YOUR GOAL: Look below for the line that has "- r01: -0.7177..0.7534". Set down the lines from there through the line that has "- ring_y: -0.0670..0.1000", exactly as written.

★ ★ ★ ★

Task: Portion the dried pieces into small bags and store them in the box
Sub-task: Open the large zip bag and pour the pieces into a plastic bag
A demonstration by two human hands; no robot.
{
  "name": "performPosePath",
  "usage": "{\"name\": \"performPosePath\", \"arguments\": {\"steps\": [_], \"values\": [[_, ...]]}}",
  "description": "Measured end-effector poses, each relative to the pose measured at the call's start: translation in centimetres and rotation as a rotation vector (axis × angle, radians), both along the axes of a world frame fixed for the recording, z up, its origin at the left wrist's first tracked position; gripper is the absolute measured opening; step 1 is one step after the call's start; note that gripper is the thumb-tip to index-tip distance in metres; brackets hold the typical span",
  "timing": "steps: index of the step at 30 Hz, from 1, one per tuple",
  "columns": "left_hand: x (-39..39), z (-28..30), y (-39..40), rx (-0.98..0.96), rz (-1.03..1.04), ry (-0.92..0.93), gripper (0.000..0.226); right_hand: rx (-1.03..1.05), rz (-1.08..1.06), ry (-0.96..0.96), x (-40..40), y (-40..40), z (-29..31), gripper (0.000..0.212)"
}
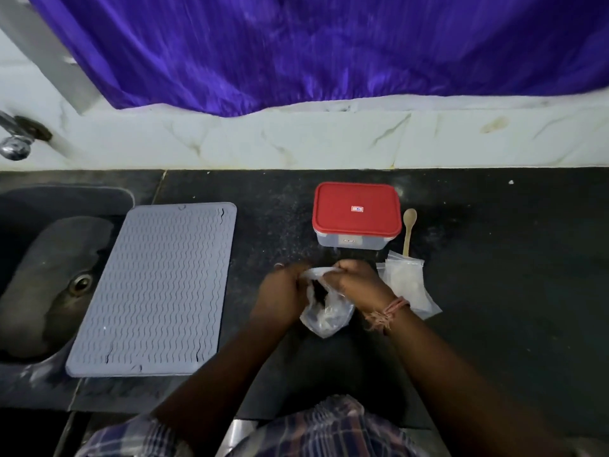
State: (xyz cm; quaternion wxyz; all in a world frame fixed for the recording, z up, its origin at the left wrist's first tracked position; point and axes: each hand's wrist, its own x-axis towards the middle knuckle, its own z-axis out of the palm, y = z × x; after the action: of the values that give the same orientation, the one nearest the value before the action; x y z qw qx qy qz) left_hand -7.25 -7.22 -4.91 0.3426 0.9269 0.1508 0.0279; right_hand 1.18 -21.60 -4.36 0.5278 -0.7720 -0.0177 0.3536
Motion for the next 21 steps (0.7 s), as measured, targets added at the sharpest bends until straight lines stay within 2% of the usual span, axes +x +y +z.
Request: {"name": "performPosePath", "arguments": {"steps": [2, 5, 7, 8, 9, 11, 13, 14, 16, 19, 21], "values": [[0.2, 0.2, 1.2, 0.009, 0.047, 0.080, 0.027, -0.020, 0.116, -0.099, -0.4, 0.4, 0.0, 0.013], [0.8, 0.4, 2.4, -0.147, 0.148, 0.165, 0.021, -0.167, 0.305, -0.269, -0.7, 0.7, -0.9, 0.020], [1.4, 0.3, 3.4, -0.330, 0.246, 0.267, 0.020, -0.277, 0.233, -0.440, -0.8, 0.3, -1.8, 0.017], [1.8, 0.2, 4.0, -0.502, 0.325, 0.320, 0.023, -0.305, 0.141, -0.451, -0.9, 0.0, -2.3, 0.015], [2.2, 0.2, 4.5, -0.699, 0.402, 0.363, 0.028, -0.311, 0.035, -0.383, -1.1, -0.3, -2.5, 0.017], [2.5, 0.3, 4.5, -1.013, 0.496, 0.421, 0.035, -0.173, -0.220, -0.029, -1.5, -0.5, -2.3, 0.030], [2.6, 0.5, 3.8, -1.112, 0.561, 0.447, 0.030, 0.053, -0.391, 0.370, -1.9, -0.2, -1.6, 0.035], [2.6, 0.7, 3.4, -1.102, 0.591, 0.454, 0.026, 0.137, -0.417, 0.489, -1.9, -0.2, -1.2, 0.031], [2.6, 0.4, 2.9, -0.963, 0.568, 0.451, 0.026, 0.247, -0.404, 0.616, -1.5, -0.5, -0.5, 0.020], [2.4, -1.3, 2.6, -0.545, 0.403, 0.374, 0.031, 0.387, -0.458, 0.702, -0.6, -0.9, 0.0, 0.017], [1.8, -1.5, 2.0, -0.527, 0.325, 0.261, 0.035, 0.431, -0.522, 0.705, -0.4, -0.9, -0.1, 0.015]]}}
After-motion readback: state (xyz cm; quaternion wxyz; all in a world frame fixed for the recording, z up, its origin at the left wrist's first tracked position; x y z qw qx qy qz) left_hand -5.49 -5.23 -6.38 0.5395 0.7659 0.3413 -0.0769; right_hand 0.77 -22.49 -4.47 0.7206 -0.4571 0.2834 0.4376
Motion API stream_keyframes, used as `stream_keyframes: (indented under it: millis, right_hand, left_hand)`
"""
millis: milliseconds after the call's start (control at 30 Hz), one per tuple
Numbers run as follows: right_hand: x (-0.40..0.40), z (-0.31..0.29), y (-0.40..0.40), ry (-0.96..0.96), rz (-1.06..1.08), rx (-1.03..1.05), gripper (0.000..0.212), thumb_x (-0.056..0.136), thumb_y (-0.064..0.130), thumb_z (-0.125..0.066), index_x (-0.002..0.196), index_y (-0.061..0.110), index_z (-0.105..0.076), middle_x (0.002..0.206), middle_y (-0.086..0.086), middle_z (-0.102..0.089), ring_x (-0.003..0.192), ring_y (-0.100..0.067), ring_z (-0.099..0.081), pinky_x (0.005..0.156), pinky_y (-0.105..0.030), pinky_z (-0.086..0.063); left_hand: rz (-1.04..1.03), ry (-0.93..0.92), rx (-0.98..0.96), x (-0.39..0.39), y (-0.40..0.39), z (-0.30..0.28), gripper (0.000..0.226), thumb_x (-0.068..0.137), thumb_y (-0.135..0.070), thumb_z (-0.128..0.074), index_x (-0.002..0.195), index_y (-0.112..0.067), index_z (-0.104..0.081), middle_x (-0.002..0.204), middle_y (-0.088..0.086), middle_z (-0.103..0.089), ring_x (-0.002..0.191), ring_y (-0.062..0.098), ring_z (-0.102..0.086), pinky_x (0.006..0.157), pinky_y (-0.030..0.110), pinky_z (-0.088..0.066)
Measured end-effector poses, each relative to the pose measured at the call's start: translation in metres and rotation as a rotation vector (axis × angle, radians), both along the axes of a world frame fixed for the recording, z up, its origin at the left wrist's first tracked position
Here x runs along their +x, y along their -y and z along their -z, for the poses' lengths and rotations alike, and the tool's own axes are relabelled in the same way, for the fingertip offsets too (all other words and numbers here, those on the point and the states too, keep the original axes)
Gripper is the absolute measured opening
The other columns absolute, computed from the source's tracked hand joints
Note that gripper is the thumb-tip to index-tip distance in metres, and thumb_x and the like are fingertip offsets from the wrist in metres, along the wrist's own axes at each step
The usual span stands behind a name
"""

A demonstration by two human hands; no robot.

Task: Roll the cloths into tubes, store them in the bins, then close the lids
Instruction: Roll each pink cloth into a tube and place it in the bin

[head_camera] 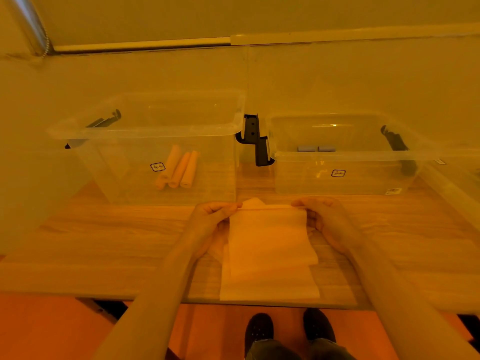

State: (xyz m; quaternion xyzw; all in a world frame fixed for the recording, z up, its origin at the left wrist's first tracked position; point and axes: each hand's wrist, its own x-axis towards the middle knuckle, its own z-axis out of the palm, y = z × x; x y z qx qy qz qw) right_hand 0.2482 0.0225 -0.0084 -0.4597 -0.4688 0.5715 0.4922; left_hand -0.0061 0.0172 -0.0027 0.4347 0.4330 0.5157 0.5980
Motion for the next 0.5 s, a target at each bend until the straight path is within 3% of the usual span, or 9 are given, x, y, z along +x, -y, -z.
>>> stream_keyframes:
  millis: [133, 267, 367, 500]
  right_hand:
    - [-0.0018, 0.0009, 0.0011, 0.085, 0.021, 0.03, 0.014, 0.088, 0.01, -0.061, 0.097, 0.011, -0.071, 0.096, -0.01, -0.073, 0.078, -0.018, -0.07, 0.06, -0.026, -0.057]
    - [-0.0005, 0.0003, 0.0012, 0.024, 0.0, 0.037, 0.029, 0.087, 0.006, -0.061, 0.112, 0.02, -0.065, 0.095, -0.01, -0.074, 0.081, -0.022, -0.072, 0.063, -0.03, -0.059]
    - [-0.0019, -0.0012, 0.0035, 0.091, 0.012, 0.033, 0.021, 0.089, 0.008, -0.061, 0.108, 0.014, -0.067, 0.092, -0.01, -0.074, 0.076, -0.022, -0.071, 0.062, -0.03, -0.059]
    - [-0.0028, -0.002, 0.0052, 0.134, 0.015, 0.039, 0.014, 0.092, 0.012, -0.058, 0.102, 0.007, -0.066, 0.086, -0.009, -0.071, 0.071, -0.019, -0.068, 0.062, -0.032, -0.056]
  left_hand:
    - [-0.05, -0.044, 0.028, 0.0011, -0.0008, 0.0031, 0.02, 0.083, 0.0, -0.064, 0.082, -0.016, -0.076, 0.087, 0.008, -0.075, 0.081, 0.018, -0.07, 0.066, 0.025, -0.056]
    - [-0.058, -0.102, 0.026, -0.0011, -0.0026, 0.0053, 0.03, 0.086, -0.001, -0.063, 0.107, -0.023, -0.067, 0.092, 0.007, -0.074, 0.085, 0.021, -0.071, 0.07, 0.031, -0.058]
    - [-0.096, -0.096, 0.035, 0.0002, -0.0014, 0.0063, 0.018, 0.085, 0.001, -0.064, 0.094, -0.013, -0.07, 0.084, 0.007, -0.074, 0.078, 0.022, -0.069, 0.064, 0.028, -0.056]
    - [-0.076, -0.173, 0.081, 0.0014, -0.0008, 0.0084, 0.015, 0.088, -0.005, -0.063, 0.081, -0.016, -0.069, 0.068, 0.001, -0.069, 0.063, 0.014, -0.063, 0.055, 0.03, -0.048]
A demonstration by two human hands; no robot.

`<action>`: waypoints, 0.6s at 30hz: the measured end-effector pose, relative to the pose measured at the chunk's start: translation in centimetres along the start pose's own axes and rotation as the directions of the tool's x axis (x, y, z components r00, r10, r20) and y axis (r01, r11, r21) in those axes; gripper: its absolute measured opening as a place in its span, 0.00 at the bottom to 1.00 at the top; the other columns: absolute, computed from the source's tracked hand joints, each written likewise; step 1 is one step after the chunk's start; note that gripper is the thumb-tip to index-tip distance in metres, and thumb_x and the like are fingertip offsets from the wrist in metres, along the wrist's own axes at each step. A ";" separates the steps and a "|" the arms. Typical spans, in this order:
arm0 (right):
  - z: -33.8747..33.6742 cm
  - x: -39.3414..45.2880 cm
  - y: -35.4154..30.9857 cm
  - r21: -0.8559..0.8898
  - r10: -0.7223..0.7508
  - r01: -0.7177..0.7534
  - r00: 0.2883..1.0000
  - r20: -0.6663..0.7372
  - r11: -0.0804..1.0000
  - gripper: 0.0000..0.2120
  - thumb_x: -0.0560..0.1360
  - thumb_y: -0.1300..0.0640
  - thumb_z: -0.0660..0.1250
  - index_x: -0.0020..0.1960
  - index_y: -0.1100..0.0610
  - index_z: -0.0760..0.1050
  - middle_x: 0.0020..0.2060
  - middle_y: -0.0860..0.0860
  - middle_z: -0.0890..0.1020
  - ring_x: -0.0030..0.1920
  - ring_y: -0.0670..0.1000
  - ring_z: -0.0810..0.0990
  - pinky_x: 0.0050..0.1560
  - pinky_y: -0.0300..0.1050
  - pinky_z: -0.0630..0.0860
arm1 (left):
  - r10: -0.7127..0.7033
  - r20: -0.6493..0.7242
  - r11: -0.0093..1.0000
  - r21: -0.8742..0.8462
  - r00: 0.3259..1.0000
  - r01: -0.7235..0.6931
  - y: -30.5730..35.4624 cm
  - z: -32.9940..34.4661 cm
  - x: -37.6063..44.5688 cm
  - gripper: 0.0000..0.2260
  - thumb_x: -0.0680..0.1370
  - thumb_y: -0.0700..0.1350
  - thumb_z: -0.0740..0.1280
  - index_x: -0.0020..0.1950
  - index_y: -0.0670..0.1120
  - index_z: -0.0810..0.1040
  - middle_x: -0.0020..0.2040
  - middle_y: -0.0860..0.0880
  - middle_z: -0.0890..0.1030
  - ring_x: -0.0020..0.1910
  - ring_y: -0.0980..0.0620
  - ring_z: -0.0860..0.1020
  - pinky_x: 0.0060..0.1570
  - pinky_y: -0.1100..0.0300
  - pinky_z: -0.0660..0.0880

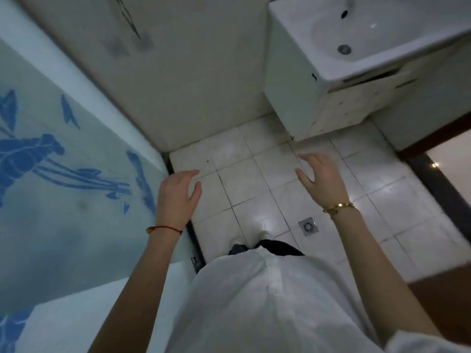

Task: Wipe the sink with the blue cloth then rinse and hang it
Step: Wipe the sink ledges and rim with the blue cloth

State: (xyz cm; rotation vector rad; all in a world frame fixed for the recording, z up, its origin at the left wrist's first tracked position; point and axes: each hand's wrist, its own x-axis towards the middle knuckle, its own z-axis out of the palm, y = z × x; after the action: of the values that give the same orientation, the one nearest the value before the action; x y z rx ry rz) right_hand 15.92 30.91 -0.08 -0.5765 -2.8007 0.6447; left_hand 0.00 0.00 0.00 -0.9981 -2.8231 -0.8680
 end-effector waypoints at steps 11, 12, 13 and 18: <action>-5.0 -10.9 9.5 0.005 0.326 -0.328 0.936 -0.131 0.945 0.16 0.77 0.57 0.68 0.63 0.60 0.75 0.56 0.56 0.80 0.58 0.56 0.75 0.59 0.48 0.69 | 0.234 0.269 0.972 -0.059 0.934 -0.227 10.0 8.0 3.4 0.16 0.79 0.48 0.61 0.61 0.43 0.80 0.55 0.45 0.83 0.53 0.46 0.81 0.56 0.45 0.77; -5.7 -11.8 10.6 0.008 0.347 -0.350 0.926 -0.148 0.937 0.16 0.77 0.57 0.68 0.63 0.60 0.75 0.56 0.55 0.80 0.58 0.56 0.75 0.59 0.48 0.69 | 0.262 0.273 0.965 -0.073 0.926 -0.252 11.4 9.0 3.7 0.16 0.79 0.48 0.61 0.61 0.42 0.80 0.55 0.45 0.83 0.53 0.46 0.81 0.56 0.45 0.77; -6.5 -12.7 11.8 0.014 0.371 -0.373 0.915 -0.161 0.928 0.16 0.77 0.57 0.68 0.63 0.60 0.75 0.56 0.55 0.80 0.58 0.56 0.75 0.59 0.48 0.70 | 0.289 0.277 0.957 -0.084 0.916 -0.276 12.8 10.1 4.0 0.15 0.79 0.47 0.62 0.61 0.42 0.80 0.55 0.45 0.83 0.53 0.46 0.81 0.56 0.45 0.77; -11.4 -16.7 19.0 0.021 0.466 -0.470 0.866 -0.179 0.882 0.17 0.78 0.55 0.66 0.64 0.58 0.74 0.58 0.55 0.79 0.59 0.55 0.75 0.61 0.50 0.71 | 0.344 0.295 0.939 -0.106 0.892 -0.327 21.0 16.1 4.8 0.16 0.79 0.49 0.62 0.60 0.43 0.81 0.55 0.45 0.83 0.53 0.45 0.81 0.56 0.47 0.77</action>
State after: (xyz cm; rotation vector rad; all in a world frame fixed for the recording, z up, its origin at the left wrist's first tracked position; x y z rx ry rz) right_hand 40.45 43.96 -0.62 -1.2777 -2.5074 0.6042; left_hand 11.04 24.39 -2.21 -1.7057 -2.7343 -0.8102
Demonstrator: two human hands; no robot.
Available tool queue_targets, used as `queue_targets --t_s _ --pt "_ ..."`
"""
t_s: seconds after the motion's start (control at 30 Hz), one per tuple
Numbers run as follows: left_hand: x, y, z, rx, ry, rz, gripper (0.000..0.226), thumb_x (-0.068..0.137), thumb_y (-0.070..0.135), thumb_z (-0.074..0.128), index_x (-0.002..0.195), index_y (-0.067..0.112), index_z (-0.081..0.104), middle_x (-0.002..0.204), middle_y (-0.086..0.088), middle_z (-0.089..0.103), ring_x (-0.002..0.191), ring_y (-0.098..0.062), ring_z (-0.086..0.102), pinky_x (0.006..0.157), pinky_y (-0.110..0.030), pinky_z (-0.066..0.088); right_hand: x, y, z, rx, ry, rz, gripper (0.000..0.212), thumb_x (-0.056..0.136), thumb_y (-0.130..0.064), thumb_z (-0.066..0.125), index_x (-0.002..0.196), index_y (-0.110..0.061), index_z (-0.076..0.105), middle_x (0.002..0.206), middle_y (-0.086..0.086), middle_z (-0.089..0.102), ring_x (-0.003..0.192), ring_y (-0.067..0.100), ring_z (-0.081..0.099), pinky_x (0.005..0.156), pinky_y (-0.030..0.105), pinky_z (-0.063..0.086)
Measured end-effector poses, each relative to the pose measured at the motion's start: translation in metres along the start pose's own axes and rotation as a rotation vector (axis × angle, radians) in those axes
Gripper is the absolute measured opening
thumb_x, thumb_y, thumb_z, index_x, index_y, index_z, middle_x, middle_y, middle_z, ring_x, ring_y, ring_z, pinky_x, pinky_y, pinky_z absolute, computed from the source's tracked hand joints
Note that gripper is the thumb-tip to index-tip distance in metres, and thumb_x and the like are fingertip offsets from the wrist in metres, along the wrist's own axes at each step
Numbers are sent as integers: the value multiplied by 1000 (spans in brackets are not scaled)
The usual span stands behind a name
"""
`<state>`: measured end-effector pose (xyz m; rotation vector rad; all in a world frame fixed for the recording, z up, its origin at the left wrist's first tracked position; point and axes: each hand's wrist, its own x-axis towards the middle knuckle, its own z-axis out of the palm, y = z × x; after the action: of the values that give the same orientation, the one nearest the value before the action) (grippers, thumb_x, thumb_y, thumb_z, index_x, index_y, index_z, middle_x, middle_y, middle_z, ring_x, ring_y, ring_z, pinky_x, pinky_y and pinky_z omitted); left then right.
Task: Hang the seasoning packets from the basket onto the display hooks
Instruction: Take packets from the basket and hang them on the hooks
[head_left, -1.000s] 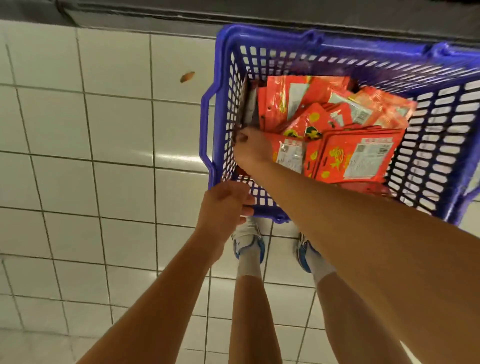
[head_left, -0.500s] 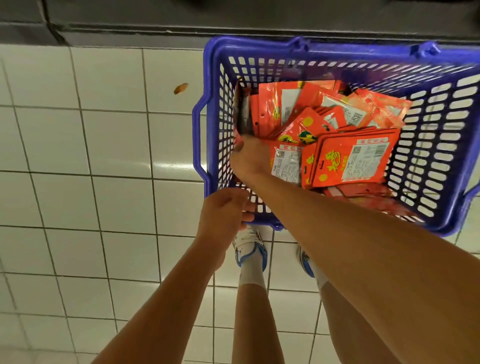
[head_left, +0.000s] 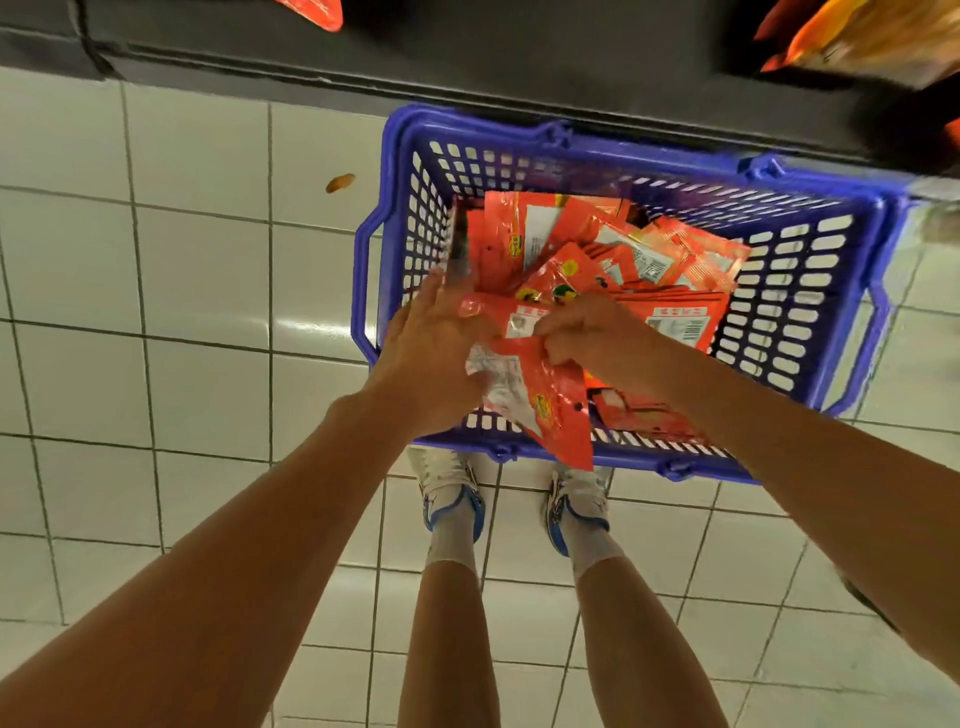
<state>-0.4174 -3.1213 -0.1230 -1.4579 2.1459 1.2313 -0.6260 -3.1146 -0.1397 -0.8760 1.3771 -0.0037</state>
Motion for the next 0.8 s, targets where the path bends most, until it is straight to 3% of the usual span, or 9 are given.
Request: queue_targets --t_s 0.07,0.13,0.2,0.27,0.4,0.5,0.57,0.67,0.8 --pt "2 3 5 3 -2 -51 28 94 25 66 121 25 64 137 1 60 136 -27 47 113 -53 37 -3 4 -4 47 36 -8 19 92 -1 61 82 -13 72 65 -4 67 61 10 61 61 26 49" --pt "1 5 11 -164 73 -160 15 98 20 60 112 19 62 112 -5 68 102 -26 63 83 -37 56 5 19 -11 222 206 54 18 95 -5 61 87 -19 69 68 -10 68 62 5 64 60 25 53" --pt "0 4 15 -287 155 -265 2 100 18 56 102 17 56 100 -4 65 86 -20 59 54 -12 47 19 44 -25 -49 467 108 5 96 -21 63 97 -16 66 79 -5 66 68 11 62 58 28 45" --pt "0 1 18 -399 192 -365 4 100 17 54 97 18 52 102 -2 65 88 -20 61 45 -6 39 27 73 -38 -412 555 227 33 93 -34 68 117 -12 61 103 5 67 89 23 65 65 31 50" --pt "-3 -6 22 -606 227 -488 19 100 15 50 112 9 62 121 -6 70 109 -29 67 61 -19 50 26 108 -46 -846 440 340 69 86 -24 70 145 -13 36 140 18 44 129 40 45 98 55 47" --pt "-5 -8 21 -656 251 -519 21 100 16 49 116 11 63 118 -3 70 105 -26 66 68 -27 54 21 118 -48 -1046 484 268 51 85 -27 72 130 -14 50 132 20 44 125 42 44 103 56 43" --pt "-7 -7 19 -670 260 -532 21 100 17 49 116 12 62 118 -2 69 103 -24 64 68 -27 53 12 117 -52 -954 526 192 32 89 -27 70 117 -13 61 125 19 52 117 41 52 97 52 47" --pt "-12 0 13 -729 277 -555 16 102 18 47 113 16 58 110 2 68 103 -25 66 69 -29 56 -5 102 -55 -614 487 30 10 93 -18 68 92 -13 60 88 8 62 87 35 64 65 30 43" --pt "-21 29 -2 -1049 258 -609 26 106 16 46 127 23 59 123 0 68 117 -29 64 92 -55 58 -38 63 -44 -414 591 -126 13 91 -13 62 104 -10 61 81 -3 58 67 15 56 55 8 32"
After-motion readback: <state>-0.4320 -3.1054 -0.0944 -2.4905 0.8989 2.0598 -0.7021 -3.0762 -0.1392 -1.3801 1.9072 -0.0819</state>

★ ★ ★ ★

EXERCISE ANSWER:
  - r01: -0.7177..0.7534
  - r00: 0.2883..1.0000
  - r20: -0.6663..0.7372
  - r11: -0.0804..1.0000
  - gripper: 0.0000..0.2120
  - thumb_x: -0.0560..0.1360
  - thumb_y: -0.1300..0.0640
  - thumb_z: -0.0660..0.1250
  - index_x: -0.0020..0.1960
  - index_y: -0.1100..0.0610
  - index_z: -0.0760..0.1050
  - middle_x: 0.0020..0.2060
  - middle_y: -0.0860..0.0860
  - middle_z: -0.0890..0.1020
  - ring_x: -0.0030..0.1920
  - ring_y: -0.0670..0.1000

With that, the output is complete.